The lines from the start of the data through the line with "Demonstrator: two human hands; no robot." are to be returned verbatim; all later lines are to be omitted.
-- Opening Marker --
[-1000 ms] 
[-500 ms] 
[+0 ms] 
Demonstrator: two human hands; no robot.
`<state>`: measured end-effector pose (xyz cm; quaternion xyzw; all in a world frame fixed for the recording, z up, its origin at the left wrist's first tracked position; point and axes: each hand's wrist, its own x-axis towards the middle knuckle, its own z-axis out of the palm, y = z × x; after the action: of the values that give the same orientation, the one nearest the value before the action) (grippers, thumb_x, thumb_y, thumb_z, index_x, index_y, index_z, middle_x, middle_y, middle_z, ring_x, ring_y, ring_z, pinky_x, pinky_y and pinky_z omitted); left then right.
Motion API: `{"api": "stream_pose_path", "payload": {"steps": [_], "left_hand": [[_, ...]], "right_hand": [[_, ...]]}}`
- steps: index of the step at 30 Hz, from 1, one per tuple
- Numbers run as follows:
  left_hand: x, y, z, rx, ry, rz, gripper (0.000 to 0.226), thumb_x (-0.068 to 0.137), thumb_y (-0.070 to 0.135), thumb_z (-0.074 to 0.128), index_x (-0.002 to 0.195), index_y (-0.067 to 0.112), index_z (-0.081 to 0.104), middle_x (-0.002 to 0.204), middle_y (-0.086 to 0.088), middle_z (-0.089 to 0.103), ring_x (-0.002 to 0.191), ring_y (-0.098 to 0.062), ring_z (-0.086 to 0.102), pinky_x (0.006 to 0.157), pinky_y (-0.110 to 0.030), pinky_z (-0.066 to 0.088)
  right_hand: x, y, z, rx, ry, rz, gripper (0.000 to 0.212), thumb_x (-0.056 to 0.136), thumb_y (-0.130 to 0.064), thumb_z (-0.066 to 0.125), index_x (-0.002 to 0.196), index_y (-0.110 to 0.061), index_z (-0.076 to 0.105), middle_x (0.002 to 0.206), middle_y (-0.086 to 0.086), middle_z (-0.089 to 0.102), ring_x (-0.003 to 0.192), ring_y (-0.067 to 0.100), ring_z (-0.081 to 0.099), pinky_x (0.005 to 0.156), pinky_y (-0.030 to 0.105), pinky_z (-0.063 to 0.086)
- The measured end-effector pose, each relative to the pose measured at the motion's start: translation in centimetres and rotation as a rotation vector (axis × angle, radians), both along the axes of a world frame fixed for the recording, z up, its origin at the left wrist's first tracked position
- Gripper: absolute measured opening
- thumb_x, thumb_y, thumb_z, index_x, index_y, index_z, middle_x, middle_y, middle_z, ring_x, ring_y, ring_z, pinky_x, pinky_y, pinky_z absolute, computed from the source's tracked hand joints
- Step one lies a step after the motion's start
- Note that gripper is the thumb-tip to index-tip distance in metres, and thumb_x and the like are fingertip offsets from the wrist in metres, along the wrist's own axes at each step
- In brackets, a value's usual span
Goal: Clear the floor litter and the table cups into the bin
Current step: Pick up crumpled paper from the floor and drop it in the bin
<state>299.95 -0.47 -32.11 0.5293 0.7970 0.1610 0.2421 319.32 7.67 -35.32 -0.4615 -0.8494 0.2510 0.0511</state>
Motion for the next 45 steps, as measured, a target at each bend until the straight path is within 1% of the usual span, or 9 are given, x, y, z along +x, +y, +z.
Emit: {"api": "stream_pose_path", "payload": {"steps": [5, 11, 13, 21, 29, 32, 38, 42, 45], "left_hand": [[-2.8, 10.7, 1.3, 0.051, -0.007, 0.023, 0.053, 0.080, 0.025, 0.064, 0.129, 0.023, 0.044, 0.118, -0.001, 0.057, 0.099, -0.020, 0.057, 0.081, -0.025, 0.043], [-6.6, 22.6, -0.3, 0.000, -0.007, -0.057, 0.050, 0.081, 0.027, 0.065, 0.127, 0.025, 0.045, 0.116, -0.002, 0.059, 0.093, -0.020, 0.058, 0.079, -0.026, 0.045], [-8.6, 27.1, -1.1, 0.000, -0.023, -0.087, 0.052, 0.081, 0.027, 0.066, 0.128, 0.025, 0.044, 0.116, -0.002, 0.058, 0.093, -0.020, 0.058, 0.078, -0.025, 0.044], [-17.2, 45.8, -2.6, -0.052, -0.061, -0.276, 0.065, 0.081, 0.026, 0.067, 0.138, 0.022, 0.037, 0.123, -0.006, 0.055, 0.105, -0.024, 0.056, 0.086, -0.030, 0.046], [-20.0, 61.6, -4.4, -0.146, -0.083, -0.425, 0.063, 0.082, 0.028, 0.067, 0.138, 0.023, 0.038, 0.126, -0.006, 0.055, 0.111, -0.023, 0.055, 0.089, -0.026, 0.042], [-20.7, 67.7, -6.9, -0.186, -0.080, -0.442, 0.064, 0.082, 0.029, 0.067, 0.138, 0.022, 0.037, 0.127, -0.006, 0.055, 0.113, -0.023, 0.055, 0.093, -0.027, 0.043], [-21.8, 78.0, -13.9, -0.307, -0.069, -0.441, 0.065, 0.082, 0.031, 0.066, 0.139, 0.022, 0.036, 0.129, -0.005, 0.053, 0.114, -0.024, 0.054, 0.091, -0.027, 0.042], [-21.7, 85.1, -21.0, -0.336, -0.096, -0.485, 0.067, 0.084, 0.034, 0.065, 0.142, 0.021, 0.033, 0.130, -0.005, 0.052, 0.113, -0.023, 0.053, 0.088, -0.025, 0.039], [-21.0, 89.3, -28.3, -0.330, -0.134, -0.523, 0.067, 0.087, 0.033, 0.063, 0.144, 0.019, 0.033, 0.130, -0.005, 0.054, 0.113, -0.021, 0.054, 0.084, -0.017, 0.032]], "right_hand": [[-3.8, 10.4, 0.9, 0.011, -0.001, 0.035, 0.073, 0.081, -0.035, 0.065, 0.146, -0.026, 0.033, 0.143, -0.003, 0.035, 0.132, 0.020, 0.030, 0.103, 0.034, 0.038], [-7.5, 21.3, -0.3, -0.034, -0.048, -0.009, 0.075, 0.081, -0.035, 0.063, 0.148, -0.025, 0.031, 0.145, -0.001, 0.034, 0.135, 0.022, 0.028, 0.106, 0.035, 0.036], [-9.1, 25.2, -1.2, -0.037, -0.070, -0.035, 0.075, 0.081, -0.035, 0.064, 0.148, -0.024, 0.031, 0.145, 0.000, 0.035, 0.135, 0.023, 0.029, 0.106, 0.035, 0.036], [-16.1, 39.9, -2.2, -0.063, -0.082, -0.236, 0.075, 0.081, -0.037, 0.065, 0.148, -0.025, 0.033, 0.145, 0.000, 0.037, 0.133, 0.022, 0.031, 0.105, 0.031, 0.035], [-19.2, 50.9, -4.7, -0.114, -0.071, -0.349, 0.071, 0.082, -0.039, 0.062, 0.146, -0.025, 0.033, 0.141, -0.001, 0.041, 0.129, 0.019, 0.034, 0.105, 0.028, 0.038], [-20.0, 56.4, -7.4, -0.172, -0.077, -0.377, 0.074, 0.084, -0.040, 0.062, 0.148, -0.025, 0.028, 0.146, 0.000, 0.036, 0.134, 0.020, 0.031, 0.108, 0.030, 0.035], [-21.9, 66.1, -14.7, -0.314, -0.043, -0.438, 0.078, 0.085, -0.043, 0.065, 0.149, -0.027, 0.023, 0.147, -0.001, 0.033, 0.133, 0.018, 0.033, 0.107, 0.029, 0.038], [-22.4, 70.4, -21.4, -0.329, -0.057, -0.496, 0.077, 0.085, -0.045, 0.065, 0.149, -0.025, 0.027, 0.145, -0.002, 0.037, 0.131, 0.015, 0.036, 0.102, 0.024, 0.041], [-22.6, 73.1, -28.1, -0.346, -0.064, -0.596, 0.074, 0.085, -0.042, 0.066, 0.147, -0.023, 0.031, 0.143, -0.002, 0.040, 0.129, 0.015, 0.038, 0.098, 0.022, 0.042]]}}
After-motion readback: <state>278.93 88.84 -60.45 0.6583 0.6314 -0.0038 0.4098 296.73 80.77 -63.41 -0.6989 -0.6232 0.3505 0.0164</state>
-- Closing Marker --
» Written answer:
[-1000 ms] 
[-500 ms] 
[+0 ms] 
Demonstrator: two human hands; no robot.

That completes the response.